Cet homme qu’on dira puissant — du moins sur le plan des lettres et des arts — puisque Jérôme Garcin est rédacteur en chef des pages culture du Nouvel Observateur, et qu’il est animateur et producteur pour France inter de l’émission Le Masque et la Plume, met cette fois genou en terre. S’avoue autant vaincu par ce destin qui s’acharne, que vaincu par l’amour inquiet qu’il porte aux siens, à sa famille, ses enfants et petits-enfants qu’il place ici sous le dais protecteur d’un "débordant amour" comme il l’écrit.
C’est un livre d’amour qui réussit le miracle de nous prendre doucement par le bras, pour nous inclure dans le cercle de la narration.

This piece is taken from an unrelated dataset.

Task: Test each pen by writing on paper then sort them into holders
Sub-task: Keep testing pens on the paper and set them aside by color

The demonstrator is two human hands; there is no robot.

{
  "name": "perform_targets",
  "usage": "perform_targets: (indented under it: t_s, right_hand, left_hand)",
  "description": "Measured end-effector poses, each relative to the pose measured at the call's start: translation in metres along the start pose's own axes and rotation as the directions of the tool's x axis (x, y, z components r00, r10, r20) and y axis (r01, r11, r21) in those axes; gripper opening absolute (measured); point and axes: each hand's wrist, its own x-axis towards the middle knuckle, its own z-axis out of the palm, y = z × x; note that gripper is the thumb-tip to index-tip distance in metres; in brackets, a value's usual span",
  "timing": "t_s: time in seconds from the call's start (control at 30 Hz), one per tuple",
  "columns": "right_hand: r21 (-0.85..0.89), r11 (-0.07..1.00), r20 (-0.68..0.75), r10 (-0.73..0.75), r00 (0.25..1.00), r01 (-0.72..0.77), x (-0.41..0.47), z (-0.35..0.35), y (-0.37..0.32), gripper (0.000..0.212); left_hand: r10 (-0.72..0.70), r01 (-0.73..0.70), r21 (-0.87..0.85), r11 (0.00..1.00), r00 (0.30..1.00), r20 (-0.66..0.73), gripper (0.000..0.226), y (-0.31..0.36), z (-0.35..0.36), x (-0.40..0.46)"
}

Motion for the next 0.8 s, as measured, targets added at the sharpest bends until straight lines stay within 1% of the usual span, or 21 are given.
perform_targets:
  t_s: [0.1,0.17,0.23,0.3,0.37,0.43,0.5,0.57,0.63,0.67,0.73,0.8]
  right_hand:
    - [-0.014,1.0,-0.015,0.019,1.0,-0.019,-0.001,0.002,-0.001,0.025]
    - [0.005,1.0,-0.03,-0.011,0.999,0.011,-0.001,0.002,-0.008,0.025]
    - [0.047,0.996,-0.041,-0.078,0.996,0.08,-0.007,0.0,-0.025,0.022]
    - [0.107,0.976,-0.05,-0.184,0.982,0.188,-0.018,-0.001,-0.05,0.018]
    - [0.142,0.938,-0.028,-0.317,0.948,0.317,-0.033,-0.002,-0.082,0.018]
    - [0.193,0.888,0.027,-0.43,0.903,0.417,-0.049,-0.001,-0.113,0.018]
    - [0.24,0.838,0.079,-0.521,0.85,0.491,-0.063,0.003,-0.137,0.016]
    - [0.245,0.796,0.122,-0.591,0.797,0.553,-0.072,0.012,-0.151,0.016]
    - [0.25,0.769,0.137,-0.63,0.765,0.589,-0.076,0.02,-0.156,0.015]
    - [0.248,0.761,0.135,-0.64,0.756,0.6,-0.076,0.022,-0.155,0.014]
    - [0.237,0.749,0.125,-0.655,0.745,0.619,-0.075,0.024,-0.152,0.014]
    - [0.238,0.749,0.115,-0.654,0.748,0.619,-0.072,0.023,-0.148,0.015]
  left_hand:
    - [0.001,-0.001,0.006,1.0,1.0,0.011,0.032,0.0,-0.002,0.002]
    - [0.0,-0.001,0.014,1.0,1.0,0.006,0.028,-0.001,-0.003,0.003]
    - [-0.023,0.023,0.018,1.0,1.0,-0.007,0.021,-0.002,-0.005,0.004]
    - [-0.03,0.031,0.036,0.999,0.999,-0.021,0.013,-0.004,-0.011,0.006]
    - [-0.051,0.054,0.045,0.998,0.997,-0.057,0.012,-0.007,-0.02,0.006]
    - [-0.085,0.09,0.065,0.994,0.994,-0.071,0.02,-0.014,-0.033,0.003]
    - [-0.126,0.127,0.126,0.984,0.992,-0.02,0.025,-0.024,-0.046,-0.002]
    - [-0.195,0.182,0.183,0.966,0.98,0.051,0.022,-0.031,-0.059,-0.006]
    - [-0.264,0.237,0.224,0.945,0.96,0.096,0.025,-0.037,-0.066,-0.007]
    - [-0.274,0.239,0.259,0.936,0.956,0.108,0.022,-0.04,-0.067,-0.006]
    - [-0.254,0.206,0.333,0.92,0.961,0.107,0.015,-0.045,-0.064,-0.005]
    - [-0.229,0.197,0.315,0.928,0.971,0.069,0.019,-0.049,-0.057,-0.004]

Jérôme Garcin trouve en effet la juste distance, entre la triste ironie et la douleur, pour traverser les cruels aléas du hasard.

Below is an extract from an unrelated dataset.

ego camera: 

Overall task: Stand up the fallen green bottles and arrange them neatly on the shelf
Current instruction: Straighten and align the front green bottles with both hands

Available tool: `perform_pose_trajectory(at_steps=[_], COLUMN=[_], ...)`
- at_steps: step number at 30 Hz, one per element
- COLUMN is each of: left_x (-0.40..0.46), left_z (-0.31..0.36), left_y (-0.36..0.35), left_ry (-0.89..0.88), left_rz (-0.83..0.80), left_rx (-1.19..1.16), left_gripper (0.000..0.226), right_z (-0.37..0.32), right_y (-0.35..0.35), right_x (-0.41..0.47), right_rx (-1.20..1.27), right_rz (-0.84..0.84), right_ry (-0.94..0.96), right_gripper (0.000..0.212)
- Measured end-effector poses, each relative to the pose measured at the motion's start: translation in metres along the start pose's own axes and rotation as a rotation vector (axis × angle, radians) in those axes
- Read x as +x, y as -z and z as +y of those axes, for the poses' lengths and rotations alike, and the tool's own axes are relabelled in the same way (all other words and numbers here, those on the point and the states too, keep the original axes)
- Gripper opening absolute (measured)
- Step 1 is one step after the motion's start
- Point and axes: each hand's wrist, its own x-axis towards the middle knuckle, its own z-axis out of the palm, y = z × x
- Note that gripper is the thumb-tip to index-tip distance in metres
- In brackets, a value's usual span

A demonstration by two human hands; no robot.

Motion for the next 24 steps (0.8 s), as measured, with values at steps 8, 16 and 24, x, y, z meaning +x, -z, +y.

Les portraits de sa mère et de son frère sont merveilleux. Elle, si on devait la jouer, on la verrait bien sous les traits de Madeleine Renaud, fragile en son grand âge mais cristalline, curieuse, passionnée. Quant à son frère Laurent, il aurait été magnifiquement interprété par Michael Lonsdale, qui se trouvait être le frère d’âme et de transept de sa mère, tous deux fidèles au même Dieu et à la même paroisse.

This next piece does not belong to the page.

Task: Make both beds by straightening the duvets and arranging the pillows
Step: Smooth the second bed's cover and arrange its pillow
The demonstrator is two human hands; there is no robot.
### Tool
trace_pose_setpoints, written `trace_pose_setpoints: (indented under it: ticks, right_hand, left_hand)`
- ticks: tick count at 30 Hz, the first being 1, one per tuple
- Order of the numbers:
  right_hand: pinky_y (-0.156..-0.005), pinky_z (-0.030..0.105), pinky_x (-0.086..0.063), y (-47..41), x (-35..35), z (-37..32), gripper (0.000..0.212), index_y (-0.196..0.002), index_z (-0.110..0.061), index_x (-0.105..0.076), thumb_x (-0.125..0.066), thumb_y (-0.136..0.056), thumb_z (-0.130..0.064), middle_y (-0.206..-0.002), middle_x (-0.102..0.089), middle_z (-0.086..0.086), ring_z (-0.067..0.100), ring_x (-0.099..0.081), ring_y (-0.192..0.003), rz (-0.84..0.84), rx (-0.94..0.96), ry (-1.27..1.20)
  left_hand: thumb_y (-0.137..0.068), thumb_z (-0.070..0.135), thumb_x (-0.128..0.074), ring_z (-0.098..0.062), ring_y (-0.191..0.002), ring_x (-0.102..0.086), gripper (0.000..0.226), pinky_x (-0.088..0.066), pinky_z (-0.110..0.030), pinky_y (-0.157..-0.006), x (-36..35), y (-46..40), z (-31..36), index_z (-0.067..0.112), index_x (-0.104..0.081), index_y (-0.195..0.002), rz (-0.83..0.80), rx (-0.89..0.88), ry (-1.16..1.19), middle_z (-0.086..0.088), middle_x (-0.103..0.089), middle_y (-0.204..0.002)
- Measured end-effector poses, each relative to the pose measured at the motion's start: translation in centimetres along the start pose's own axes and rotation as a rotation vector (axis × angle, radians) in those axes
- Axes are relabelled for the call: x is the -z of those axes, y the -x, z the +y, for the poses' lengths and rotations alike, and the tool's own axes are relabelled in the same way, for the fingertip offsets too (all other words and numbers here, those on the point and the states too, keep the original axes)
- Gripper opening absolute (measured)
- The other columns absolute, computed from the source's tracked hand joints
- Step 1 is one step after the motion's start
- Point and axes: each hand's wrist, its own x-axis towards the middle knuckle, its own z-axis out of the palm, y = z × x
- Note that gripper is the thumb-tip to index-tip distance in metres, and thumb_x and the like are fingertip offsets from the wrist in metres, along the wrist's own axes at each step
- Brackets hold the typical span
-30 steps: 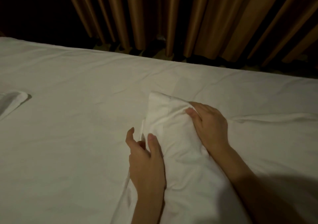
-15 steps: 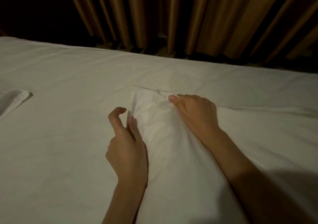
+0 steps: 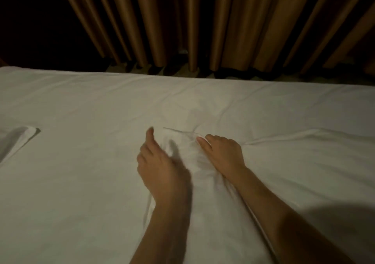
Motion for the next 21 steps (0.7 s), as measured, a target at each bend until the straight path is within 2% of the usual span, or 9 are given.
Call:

Ce sont des pages pleines de grâce, comme dirait l’autre. Et d’échardes. Et de sourires en effet. Elles ont cette texture, si rare, de la défaillance sans l’apitoiement, du chagrin sans l’amertume, de l’intime sans déballage, et du sensible par imprégnation.
Les portraits de famille sont adorables. Des portraits de gens ordinaires, comme nous le sommes tous, mais qui étaient brillants, chacun à sa manière, intimidants, plein de savoirs et d’esprits pour son père, ou simplement présents, désarmants, "d’une bonté sans emploi" comme l’écrit Jérôme Garcin à propos de son frère.
Cette incantation aux disparus, cette adresse déguisée et superstitieuse à la mort et à l’avenir, rencontre ici la tendresse la plus vive, la plus brûlante, à laquelle s’ajoute la reconnaissance d’avoir pu les rencontrer. Et la gratitude pour ce qui fut donné, reçu, perdu, inavoué ou clamé comme cette fois, les larmes au bord du cœur.